── Dataset excerpt
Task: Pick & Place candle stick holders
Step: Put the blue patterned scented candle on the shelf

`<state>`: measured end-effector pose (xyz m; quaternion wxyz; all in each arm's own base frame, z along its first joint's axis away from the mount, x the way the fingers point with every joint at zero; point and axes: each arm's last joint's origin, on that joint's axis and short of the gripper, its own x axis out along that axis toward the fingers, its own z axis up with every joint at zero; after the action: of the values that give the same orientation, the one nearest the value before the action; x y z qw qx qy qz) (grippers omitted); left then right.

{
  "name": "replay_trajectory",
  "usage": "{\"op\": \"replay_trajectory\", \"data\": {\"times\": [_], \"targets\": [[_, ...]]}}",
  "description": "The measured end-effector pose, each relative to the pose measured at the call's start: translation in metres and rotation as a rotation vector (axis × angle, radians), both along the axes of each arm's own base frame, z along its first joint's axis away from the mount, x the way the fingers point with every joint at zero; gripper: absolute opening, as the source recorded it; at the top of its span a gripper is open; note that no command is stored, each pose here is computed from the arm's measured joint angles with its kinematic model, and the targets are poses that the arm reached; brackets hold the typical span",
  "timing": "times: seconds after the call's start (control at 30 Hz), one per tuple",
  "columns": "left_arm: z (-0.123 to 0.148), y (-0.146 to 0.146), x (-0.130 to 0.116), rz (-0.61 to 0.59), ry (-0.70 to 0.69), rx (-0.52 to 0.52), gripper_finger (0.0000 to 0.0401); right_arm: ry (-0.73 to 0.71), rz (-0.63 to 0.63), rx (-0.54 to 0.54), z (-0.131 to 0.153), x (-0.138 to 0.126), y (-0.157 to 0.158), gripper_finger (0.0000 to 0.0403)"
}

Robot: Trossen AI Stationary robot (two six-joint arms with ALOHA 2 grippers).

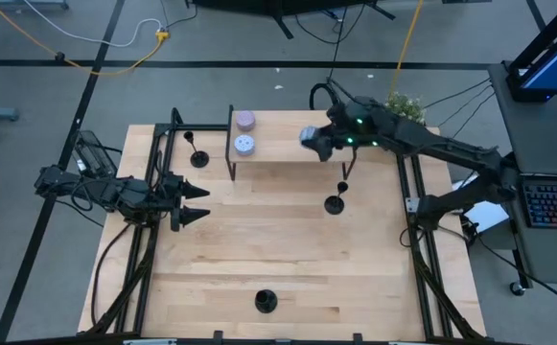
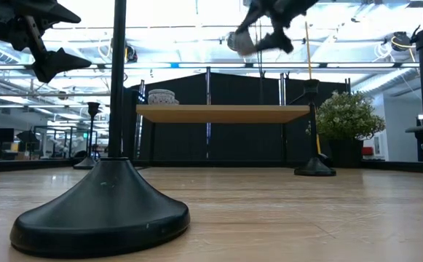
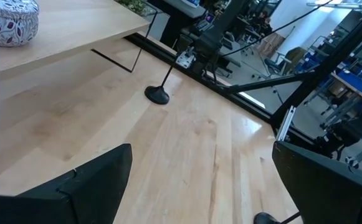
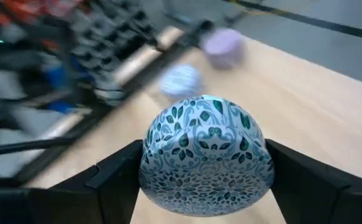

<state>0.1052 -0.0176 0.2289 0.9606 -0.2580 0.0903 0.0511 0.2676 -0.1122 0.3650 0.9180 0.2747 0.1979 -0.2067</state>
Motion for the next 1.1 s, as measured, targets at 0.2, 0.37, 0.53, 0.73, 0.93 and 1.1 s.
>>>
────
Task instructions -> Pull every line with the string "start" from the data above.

Task result ->
  "description": "The measured end-effector pose, each relative to the pose measured at the call's start: translation in metres and rotation as a rotation vector (axis × angle, radians), both along the axes of each arm's own base frame, z along its first joint's axis away from the mount, x the way the fingers point with every joint at zero; gripper: absolute opening, as the source recorded it; at the top of its span a gripper is open; note that no command is stored, each pose here is computed from the arm's measured joint angles with its kinematic model, and the targets are poses that the arm reached; brackets hold the typical span",
  "timing": "times: seconds after the call's start (control at 30 Hz), one per tuple",

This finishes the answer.